Vieram e instalaram-se em vales e junto ao litoral.
Trabalharam muito. Sofreram bastante. 
Sentiram o ferrão da xenofobia, mas nunca mais voltaram. 
O Espírito Santo foi o seu protetor.
Manuel Ferreira Duarte in Construindo Pontes
Texto incluído no Livro As Festas do Espírito Santo

            A Diáspora açoriana na Califórnia está espalhada por todo o estado, o qual é quatro vezes e meio maior do que Portugal continental e tem quatro vezes mais população.  Estado da união americana que se fosse um país independente seria a quinta economia mundial.  Aqui vive a maior comunidade de origem açoriana nos EUA, mesmo sem exagerarmos os números, como, infelizmente, há quem goste de o fazer.  É aqui que se celebram, mesmo com o decréscimo dos últimos anos, o maior número de festejos em honra do Divino fora dos Açores, cerca de 100, e onde já se celebraram mais de 180.  E foi aqui que, há vinte anos, se publicou um dos livros mais significativos sobre estes festejos atlânticos além arquipélago.  Duas décadas mais tarde, este continua a ser um dos empreendimentos mais abrangentes da nossa comunidade e um dos projetos mais valiosos, que marcará ainda muitas gerações.  Um contributo importante para a identidade açoriana no continente norte-americano.

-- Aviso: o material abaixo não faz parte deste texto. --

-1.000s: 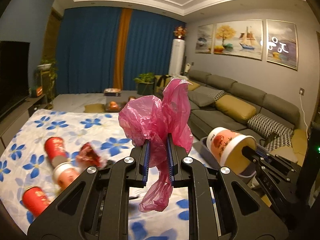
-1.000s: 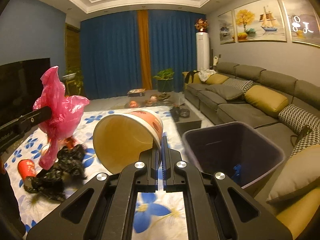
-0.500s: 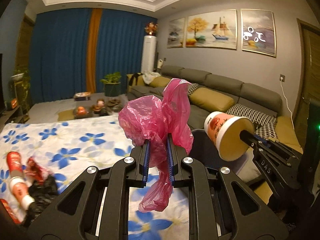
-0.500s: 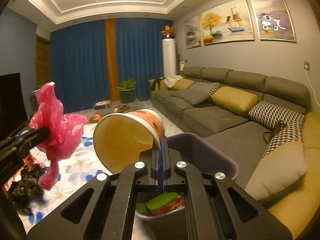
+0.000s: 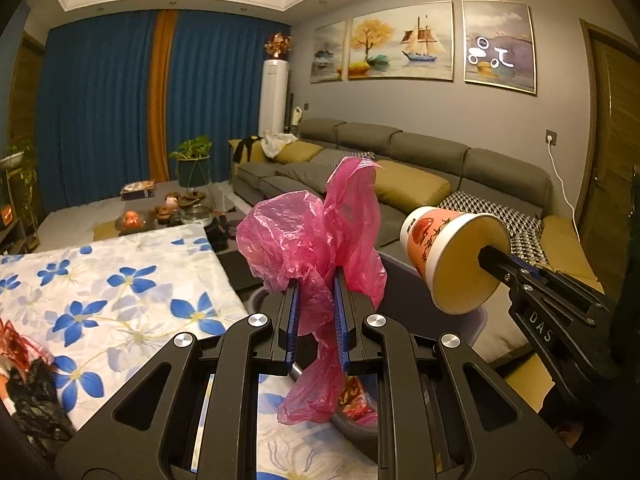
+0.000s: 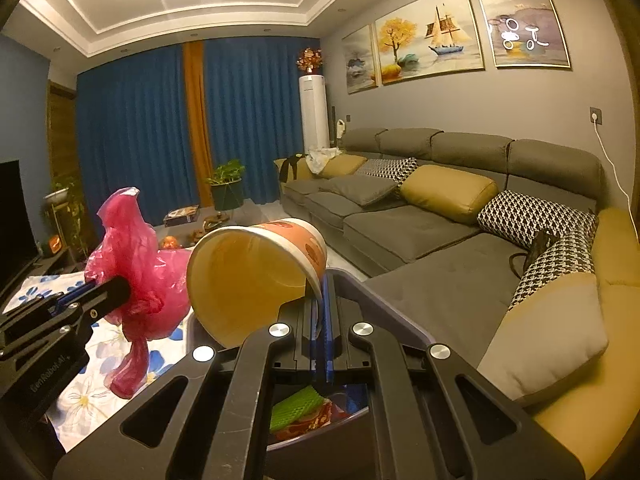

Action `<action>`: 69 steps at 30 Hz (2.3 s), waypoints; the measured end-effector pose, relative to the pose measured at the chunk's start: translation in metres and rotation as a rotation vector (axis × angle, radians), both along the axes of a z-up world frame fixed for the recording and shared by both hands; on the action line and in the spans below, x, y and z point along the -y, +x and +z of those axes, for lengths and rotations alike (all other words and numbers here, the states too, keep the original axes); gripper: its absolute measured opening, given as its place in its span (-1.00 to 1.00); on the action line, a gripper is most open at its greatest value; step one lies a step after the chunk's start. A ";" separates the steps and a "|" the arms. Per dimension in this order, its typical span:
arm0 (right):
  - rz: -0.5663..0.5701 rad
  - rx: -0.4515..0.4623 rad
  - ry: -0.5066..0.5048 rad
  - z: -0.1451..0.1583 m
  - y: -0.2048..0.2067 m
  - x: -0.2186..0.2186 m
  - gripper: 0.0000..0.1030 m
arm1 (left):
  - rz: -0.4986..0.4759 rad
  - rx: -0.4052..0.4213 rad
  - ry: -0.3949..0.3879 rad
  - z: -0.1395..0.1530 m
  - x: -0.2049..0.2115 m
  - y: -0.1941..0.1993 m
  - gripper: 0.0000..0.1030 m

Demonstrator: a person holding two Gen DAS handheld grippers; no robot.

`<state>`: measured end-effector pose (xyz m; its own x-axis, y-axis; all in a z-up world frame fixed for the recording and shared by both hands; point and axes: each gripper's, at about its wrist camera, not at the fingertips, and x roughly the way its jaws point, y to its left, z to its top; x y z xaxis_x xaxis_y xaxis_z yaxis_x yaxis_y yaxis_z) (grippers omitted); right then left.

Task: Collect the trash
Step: 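Carry the orange-patterned cup and pink bag over the grey bin with both tools, then open both tools to drop the cup and pink bag into the bin, then move both tools back toward the remaining trash on the bed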

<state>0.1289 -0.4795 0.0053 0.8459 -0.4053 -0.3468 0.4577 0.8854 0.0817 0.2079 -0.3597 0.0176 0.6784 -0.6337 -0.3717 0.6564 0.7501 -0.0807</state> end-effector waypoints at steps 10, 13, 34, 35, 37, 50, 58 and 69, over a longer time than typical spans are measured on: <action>-0.019 -0.006 0.012 -0.004 0.002 0.011 -0.92 | -0.021 -0.021 0.010 -0.011 0.021 0.006 -0.71; -0.022 -0.008 0.013 -0.004 0.003 0.009 -0.92 | -0.025 -0.026 0.012 -0.013 0.023 0.010 -0.71; -0.026 -0.005 0.033 -0.005 0.013 0.018 -0.92 | -0.046 -0.085 0.023 -0.026 0.034 0.026 -0.23; -0.024 -0.008 0.037 -0.005 0.014 0.019 -0.92 | -0.038 -0.088 0.023 -0.027 0.033 0.027 0.08; -0.018 -0.011 0.041 -0.006 0.016 0.020 -0.92 | -0.033 -0.095 -0.006 -0.027 0.027 0.028 0.38; -0.036 0.051 0.008 0.012 -0.001 0.014 0.19 | 0.114 -0.080 -0.057 -0.014 -0.022 0.020 0.67; 0.006 0.089 -0.013 0.020 -0.022 -0.021 0.63 | 0.248 -0.031 -0.033 -0.005 -0.072 -0.009 0.74; 0.160 0.073 0.002 0.015 -0.028 -0.095 0.63 | 0.452 -0.015 -0.016 -0.005 -0.176 -0.037 0.75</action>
<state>0.1004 -0.3846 0.0202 0.9226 -0.2627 -0.2823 0.3035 0.9464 0.1110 0.1709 -0.1841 0.0123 0.8829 -0.2807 -0.3764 0.2620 0.9598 -0.1012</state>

            O projeto que começou com a ideia de se congregar algumas informações sobre as festas em várias zonas da Califórnia, para comemorar o décimo aniversário extinta Câmara de Comércio do Vale de Santa Clara, que nessa data debatia-se com a possibilidade de se expandir a todo o estado, segundo afirmou o coordenador e principal investigador deste livro, Tony Goulart, num depoimento para o projeto das histórias orais sobre as vivências portuguesas no Eldorado americano para a universidade estadual da Califórnia em Fresno, cedo se tornou num dos maiores projetos comunitários na história da nossa presença nos Estados Unidos.  Foram mais de 200 pesquisadores e autores de textos, que não só nos trouxeram a história destes festejos como a própria história de um povo que como escreveu o poeta Vasco Pereira da Costa no magnífico poema, Queen Nancy: “é o povo que cruzou mares e terras num pássaro de metal / até ao Pacífico em busca da felicidade legítima.”  É que em cada texto sobre cada irmandade, lá está um pouco da história da nossa presença nessa cidade, nessa vizinhança.  Lá está a nossa odisseia, a nossa teimosia em mantermos bem vivas as tradições e o espírito açoriano.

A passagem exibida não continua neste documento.